Book covers and morality
Sunday, August 19th, 2007When I was buying school supplies yesterday, I had an epiphany. The only reason I was figuring out how many book covers I needed was because it helped to determine my grade in my classes. In general, book covers are not motivated by the student’s desire to be organized, or to prevent their books from being mixed up. Rather, book covers are motivated by the teacher’s desire to have the students adopt their organizational strategy. A student who covers their books because they have to will receive exactly the same grade as a student who covers all their books because they like using book covers. Clearly, the student who only buys the book covers they need is not motivated by their own desire to buy book covers. Rather, they are motivated by the benefit of having a good grade, or the converse, the fear of not having a good grade.

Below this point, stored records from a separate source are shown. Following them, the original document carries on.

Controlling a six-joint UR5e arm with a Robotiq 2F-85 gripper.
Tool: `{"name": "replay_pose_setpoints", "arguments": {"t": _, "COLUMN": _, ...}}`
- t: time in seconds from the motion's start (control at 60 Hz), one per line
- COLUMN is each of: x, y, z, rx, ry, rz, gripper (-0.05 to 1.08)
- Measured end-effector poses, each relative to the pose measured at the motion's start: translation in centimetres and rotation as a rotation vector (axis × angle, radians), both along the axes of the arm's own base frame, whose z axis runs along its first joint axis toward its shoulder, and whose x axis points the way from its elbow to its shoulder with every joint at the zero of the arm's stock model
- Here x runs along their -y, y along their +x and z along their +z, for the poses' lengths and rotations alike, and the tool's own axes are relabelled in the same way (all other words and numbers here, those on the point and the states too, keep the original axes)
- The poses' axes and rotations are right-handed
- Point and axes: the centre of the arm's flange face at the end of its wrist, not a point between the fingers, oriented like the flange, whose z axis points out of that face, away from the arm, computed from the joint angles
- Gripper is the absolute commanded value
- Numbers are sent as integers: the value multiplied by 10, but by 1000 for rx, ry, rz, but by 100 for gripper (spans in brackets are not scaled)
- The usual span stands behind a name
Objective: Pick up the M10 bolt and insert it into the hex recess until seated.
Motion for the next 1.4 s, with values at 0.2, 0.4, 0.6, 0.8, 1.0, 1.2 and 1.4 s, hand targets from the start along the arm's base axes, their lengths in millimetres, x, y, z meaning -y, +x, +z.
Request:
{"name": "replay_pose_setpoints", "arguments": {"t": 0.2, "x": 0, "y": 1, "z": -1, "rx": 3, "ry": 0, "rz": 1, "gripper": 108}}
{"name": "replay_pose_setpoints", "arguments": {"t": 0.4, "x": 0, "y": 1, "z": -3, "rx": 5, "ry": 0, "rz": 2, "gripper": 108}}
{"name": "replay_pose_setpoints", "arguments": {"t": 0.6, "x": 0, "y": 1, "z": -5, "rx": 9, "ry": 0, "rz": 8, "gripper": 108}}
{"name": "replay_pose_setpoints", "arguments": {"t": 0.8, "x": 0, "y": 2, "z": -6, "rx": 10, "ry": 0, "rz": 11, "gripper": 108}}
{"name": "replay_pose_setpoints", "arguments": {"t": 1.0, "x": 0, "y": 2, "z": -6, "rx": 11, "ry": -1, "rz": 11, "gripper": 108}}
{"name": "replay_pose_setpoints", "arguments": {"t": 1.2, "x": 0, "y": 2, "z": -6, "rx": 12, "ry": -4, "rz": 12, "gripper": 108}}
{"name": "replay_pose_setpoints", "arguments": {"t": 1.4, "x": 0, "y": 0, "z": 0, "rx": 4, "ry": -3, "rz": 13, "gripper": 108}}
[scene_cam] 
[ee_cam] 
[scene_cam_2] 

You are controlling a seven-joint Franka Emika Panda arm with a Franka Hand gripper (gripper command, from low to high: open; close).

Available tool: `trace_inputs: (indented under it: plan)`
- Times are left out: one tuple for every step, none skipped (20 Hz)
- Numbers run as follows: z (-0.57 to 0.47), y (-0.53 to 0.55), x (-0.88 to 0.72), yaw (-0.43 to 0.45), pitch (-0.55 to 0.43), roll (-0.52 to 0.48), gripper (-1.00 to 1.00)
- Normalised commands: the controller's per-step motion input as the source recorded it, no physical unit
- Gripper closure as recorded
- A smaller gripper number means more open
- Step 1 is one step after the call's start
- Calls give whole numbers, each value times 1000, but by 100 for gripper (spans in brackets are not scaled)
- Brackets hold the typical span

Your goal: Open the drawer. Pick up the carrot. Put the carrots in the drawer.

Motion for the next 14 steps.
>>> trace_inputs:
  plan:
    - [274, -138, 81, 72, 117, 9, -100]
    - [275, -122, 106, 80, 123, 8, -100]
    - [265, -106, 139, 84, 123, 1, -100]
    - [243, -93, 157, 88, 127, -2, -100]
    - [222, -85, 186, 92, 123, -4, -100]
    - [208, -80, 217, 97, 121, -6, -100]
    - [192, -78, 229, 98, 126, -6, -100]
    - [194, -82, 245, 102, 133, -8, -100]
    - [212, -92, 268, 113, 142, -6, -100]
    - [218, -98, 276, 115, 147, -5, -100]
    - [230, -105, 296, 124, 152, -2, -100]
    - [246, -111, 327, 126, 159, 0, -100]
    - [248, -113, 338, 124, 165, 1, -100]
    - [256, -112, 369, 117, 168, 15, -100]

Fear is the mother of belief, and habit its nurse… Religion arises from fear of nature, morality from fear of human beings
—Jonathan Rée
Rée is saying that morality is grounded in fear. Every choice we make is determined by the fear of the consequences if we don’t make that choice. However, I think there is something deeper here.
Motivation doesn’t determine consequences. Action does. If someone blows up a bus, their motivation for doing so is irrelevant. What matters is that a bomb detonated on the bus, and now everyone who was on that bus is dead. However, motivation does determine action. If the person didn’t have a motivation for blowing up a bus, they never would have made a bomb and planted it on the bus.
Ultimately, our values determine our actions. According to Rée, there is only one value, and it is fear. However, I would disagree. If we only value fear, why do we even have the word “hope” in our language? Rejecting all values is a foolish attempt to escape from our own identity. Rather, we should determine which values define us, and act upon those values.